Design and testing of a dynamic refocus system for Rayleigh laser beacons

2003 
We present the design, laboratory tests and preliminary field tests of a dynamic refocus system for 351nm Rayleigh beacon laser guide stars. The purpose of dynamic refocus is to increase the beacon signal from a pulsed laser, by maintaining focus in a fixed plane while the laser pulse travels through the atmosphere over an extended height range. The focusing element in our system is a moving concave mirror. The optics have been designed and built to focus on a ring of 5 beacons at 1 arc minute radius at the 6.5 m MMT, covering the range 18 through 40 km.
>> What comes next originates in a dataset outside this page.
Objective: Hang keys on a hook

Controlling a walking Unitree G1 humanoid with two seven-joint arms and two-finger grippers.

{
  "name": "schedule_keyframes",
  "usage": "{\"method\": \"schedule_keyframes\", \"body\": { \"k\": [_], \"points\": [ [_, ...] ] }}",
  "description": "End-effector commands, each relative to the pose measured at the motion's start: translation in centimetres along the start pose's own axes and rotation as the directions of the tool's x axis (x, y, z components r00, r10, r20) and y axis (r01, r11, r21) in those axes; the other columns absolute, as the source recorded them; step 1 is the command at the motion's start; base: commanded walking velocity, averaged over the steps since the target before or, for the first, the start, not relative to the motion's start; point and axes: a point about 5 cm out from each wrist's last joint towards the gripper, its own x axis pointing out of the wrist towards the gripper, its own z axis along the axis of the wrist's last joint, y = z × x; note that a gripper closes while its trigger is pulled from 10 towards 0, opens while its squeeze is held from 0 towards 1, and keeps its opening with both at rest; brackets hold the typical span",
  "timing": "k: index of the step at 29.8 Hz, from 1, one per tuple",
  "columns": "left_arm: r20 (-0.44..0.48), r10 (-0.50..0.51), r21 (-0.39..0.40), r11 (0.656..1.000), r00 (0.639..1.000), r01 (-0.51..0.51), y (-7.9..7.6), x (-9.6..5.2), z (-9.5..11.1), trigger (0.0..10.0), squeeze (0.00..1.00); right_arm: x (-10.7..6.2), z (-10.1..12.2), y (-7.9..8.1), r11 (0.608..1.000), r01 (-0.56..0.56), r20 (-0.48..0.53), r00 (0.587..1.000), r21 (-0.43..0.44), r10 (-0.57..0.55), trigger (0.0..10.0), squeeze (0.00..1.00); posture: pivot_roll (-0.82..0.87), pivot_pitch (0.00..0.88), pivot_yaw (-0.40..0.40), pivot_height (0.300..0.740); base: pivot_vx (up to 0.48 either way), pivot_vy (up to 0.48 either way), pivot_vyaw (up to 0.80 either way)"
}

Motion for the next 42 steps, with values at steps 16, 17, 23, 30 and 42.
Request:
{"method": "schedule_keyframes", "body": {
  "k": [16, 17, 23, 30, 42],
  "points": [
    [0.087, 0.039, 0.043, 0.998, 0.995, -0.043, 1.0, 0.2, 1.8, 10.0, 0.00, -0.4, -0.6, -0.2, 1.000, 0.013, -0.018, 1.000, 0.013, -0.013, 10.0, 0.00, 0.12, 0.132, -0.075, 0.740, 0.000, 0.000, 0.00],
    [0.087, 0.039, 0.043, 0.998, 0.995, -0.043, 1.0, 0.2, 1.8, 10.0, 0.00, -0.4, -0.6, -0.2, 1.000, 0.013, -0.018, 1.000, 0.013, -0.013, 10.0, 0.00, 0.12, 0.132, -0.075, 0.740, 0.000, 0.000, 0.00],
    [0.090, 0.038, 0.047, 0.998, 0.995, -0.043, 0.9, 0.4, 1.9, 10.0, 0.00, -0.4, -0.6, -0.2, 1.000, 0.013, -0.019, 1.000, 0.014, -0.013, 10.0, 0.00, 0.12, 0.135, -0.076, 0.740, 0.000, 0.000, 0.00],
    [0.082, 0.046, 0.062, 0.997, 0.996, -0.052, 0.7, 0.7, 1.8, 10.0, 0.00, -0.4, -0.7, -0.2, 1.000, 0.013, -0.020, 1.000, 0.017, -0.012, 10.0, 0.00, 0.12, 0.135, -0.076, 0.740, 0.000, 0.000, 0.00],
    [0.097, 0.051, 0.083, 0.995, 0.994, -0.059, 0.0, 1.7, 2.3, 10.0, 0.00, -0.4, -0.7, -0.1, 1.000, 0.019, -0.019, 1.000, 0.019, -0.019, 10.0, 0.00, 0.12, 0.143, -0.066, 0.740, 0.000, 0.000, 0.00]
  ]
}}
Laboratory tests of image quality resulted in 0.5 arcsec refocused images corresponding to the height range 22 through 28 km, free from spherical aberration. Preliminary field tests were performed on the Mt. Bigelow Observatory 1.5 m telescope, with a frequency tripled, Q switched YLF laser beam projected from a 25 cm telescope. To simulate an off axis sub aperture of the MMT, the laser and telescope axes were set 3 m apart and reimaging optics were placed ahead of the refocus unit to image at the same plate scale as the MMT (500 μm/arcsec). Returns from different heights were selected by gating the detector with a Pockels cell. Returns over a 10 km height range from 8km to 18km were brought into focus for a total mirror motion measured to be 900 μm. The system is now ready for testing dynamic refocus, which will be accomplished by attaching the mirror to a metal resonator tuned to the laser pulse frequency. The range from 23 to 35 km to be used will require a motion of 500 μm.